BI-DAGs is a component of the monitoring project developed for the RCS-SIS group. It plays an important role in tracking key performance indicators (KPIs) to monitor progress and analyze the current situation.
BI-DAGs operates as an Apache Airflow instance dedicated to managing data harvesting from various sources including CDS, ILS, and others. The harvested data is then processed and pushed into a PostgreSQL database. Subsequently, Apache Superset retrieves this data to present it in the desired format for analysis and reporting.
This README provides a step-by-step guide on setting up your environment for running BI-DAGs with Airflow.
Before you begin, ensure you have pyenv
installed on your system. If you don't have pyenv
installed, please follow the instructions here.
First, we'll set up a Python environment using pyenv
.
# Define the desired Python version
export PYTHON_VERSION=3.10.11
# Install the specified Python version using pyenv
pyenv install $PYTHON_VERSION
# Set the global Python version to the installed one
pyenv global $PYTHON_VERSION
# Create a virtual environment named 'bi-dags'
pyenv virtualenv $PYTHON_VERSION bi-dags
# Activate the virtual environment
pyenv activate bi-dags
Change your current working directory to bi-dags
.
cd bi-dags
With your virtual environment activated, install the necessary dependencies.
pip install -r requirements.txt
Configure the Airflow home environment variable.
export AIRFLOW_HOME=$PWD
Initialize and start Airflow using the standalone command.
airflow standalone
If you're using Docker to manage your Postgres database, start the service.
docker-compose -f docker-compose.standalone.yaml up
Lastly, add the necessary Airflow connections through the UI.
- Navigate to Admin -> Connections in the Airflow UI.
- Click on "Add" and fill in the details:
- Connection Id:
superset_qa
- Login:
airflow
- Database:
airflow
- Password:
airflow
- Host:
localhost
- Port:
5432
- Connection Type:
postgres
- Connection Id:
More information, how to manage db connections can be found here.
After completing these steps, your environment should be set up and ready for running BI-DAGs with Airflow.
- To start the services using Docker Compose, simply run:
docker-compose up
All the required environment variables are already configured in the docker-compose.yml
file.
Before logging into the Airflow UI, you need to create a user. Follow these steps to create a user in the Airflow web container from the command line:
- Ensure the Airflow services are running.
- Access the Airflow web container by running:
docker-compose exec airflow-web bash
- Create a new Airflow user with the following command (replace
<username>
,<password>
,<firstname>
,<lastname>
, and<email>
with your desired values):
airflow users create --username <username> --password <password> --firstname <firstname> --lastname <lastname> --role Admin --email <email>
Example:
airflow users create --username admin --password admin --firstname Admin --lastname User --role Admin --email admin@example.com
After creating the user, you can log in to the Airflow UI with the credentials you specified.

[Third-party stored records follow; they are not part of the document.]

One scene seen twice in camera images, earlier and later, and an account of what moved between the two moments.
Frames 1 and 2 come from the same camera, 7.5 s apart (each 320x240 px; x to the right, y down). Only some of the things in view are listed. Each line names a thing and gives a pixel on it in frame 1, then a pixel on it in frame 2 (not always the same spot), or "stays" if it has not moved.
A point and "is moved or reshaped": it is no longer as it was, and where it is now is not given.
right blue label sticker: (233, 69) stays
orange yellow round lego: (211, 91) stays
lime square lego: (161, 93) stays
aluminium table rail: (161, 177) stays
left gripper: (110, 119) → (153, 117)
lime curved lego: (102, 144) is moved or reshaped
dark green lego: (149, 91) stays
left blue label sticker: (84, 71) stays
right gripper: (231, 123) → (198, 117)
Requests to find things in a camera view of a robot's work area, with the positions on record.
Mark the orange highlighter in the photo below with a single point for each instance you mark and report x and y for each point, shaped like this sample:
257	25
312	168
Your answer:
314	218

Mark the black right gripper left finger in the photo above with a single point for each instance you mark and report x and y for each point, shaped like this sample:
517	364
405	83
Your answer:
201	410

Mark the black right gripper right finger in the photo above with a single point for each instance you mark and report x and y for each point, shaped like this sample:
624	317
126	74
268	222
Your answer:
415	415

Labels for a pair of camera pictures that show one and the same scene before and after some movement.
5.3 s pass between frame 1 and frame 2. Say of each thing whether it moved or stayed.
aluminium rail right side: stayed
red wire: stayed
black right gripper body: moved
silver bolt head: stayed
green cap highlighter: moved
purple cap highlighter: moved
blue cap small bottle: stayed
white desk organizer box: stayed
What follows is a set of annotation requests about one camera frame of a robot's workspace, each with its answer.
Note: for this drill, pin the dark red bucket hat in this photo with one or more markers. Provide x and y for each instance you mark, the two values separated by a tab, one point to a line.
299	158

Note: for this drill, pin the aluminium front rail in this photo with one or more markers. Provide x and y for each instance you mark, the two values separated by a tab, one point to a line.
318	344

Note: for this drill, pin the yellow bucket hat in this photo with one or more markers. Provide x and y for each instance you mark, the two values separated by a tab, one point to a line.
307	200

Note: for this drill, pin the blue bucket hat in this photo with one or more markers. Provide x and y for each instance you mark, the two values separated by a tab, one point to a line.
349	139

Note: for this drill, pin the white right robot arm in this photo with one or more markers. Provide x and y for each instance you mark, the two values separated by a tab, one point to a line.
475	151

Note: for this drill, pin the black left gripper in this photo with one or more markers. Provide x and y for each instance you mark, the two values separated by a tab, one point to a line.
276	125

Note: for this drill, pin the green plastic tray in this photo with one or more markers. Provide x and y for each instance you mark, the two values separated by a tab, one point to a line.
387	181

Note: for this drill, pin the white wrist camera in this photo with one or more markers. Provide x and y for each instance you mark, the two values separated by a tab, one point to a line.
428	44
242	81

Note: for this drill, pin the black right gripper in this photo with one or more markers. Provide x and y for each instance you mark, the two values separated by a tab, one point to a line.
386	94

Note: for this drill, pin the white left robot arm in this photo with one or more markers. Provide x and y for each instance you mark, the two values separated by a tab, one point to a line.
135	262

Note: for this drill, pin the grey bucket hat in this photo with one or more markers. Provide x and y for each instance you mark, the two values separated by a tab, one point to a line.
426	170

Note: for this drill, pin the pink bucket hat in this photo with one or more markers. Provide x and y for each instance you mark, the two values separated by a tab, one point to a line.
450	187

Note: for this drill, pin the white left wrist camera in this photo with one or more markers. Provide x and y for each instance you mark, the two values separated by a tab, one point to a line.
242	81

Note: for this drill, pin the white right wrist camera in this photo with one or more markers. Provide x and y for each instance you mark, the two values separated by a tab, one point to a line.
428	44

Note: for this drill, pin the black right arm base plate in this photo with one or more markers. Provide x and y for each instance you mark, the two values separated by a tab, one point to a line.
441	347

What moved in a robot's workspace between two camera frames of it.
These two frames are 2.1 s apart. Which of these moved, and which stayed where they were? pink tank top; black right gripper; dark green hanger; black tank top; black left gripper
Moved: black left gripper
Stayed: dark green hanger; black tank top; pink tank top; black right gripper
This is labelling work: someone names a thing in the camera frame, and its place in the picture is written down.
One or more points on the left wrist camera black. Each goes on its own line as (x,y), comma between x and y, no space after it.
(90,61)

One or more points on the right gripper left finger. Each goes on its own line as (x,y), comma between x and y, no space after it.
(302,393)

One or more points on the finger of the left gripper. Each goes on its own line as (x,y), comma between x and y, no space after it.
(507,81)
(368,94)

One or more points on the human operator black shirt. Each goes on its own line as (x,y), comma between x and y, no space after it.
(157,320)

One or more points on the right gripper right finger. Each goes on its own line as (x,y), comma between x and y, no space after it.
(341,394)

By following these guidelines, you can seamlessly manage and track database migrations within your Airflow environment. Database migrations are done by running migrations DAG. To create a new migration you need:
- Navigate to the Migrations Folder:
Open your terminal and change to the migrations directory by running:
cd $AIRFLOW_HOME/dags/migrations
- Create a New Migration Revision: Use the Alembic command to create a new revision. For example:
alembic revision -m "My Database Revision"
This command generates a new migration script.
-
Edit the Migration Script: Modify the newly created migration script to include your desired upgrade and downgrade actions.
-
Apply the Migration: To execute the migration, trigger the migrations DAG with the necessary parameters (as an example, revision number 64ac526a078b):
{"command": "upgrade", "revision": "64ac526a078b"}
This can be done through the API by passing the parameters, or via the UI by initiating the DAG with these settings.
- Push the Version File: Ensure to commit and push the updated version file to the main branch to apply the migrations in QA or PRODUCTION environments.